13.7. Large Clusters
Error
This section represents old content from the <= v4.x FAQ that has not been properly converted to the new-style documentation. The content here was perfunctorily converted to RST, but it still needs to be:
Converted from a question-and-answer style to a regular documentation style (like the rest of these docs).
Removed from this section and folded into other sections in these docs.
To be clear, this section will eventually be deleted; do not write any new content in this section.
13.7.1. How do I reduce startup time for jobs on large clusters?
There are several ways to reduce the startup time on large clusters. Some of them are described on this page. We continue to work on making startup even faster, especially on the large clusters coming in future years.
Open MPI v5.0.0rc10 is significantly faster and more robust than its predecessors. We recommend that anyone running large jobs and/or on large clusters make the upgrade to the v5.0.x series.
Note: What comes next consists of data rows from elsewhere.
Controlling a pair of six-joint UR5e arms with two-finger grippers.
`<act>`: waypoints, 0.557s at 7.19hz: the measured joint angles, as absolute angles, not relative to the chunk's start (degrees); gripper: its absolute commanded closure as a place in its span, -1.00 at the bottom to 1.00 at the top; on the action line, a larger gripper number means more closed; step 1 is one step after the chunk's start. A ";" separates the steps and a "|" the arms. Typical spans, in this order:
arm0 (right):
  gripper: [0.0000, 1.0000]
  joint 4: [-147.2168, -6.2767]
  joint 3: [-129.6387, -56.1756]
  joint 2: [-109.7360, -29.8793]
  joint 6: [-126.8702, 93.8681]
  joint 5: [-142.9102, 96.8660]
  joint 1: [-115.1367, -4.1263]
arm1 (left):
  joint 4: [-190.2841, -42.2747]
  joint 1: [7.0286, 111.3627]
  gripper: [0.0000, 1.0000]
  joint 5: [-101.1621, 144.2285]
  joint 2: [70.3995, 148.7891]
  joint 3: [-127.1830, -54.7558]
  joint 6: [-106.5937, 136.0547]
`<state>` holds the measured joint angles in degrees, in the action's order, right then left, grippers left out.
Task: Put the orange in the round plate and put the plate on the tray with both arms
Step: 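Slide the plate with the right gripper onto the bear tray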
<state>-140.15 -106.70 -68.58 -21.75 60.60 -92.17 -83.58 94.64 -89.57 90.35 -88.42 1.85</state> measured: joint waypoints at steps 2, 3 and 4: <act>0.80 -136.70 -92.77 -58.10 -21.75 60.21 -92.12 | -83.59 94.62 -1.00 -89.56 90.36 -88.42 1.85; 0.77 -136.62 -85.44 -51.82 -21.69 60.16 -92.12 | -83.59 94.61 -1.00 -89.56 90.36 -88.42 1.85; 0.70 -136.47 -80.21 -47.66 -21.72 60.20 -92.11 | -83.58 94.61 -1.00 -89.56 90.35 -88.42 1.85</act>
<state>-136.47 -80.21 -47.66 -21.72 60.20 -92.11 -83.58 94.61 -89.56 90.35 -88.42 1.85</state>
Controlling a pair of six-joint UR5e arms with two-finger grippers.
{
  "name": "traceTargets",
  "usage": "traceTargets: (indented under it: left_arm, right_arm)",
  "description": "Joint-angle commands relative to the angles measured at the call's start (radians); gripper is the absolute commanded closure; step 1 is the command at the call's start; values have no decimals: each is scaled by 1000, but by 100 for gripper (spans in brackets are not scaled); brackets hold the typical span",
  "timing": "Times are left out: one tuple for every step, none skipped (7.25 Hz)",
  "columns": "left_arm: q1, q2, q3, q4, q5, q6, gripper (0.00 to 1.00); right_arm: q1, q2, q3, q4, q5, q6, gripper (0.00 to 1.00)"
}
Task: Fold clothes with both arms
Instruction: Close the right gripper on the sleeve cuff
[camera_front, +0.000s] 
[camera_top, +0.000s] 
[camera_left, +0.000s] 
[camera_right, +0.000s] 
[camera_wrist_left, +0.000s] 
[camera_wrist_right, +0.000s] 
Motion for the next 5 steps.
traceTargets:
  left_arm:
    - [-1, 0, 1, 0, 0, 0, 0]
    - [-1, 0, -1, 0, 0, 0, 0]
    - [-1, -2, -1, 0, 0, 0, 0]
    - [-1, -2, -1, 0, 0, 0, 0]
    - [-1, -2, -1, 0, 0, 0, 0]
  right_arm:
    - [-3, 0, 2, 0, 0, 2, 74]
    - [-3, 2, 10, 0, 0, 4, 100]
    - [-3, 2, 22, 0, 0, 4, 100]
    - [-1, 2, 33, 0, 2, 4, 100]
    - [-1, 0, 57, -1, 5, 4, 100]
Several major launch time enhancements have been made starting with the v3.0 release. Most of these take place in the background — i.e., there is nothing you (as a user) need do to take advantage of them. However, there are a few that are left as options until we can assess any potential negative impacts on different applications.
Some options are available when launching via mpirun
or when launching using
the native resource manager launcher (e.g., srun
in a Slurm environment).
These are activated by setting the corresponding MCA parameter, and include:
Setting the
pmix_base_async_modex
MCA parameter will eliminate a global out-of-band collective operation duringMPI_INIT
. This operation is performed in order to share endpoint information prior to communication. At scale, this operation can take some time and scales at best logarithmically. Setting the parameter bypasses the operation and causes the system to lookup the endpoint information for a peer only at first message. Thus, instead of collecting endpoint information for all processes, only the endpoint information for those processes this peer communicates with will be retrieved. The parameter is especially effective for applications with sparse communication patterns — i.e., where a process only communicates with a few other peers. Applications that use dense communication patterns (i.e., where a peer communicates directly to all other peers in the job) will probably see a negative impact of this option.Note
This option is only available in PMIx-supporting environments, or when launching via
mpirun
The
async_mpi_init
parameter is automatically set totrue
when thepmix_base_async_modex
parameter has been set, but can also be independently controlled. When set totrue
, this parameter causesMPI_Init
to skip an out-of-band barrier operation at the end of the procedure that is not required whenever direct retrieval of endpoint information is being used.Similarly, the
async_mpi_finalize
parameter skips an out-of-band barrier operation usually performed at the beginning ofMPI_FINALIZE
. Some transports (e.g., theusnic
BTL) require this barrier to ensure that all MPI messages are completed prior to finalizing, while other transports handle this internally and thus do not require the additional barrier. Check with your transport provider to be sure, or you can experiment to determine the proper setting.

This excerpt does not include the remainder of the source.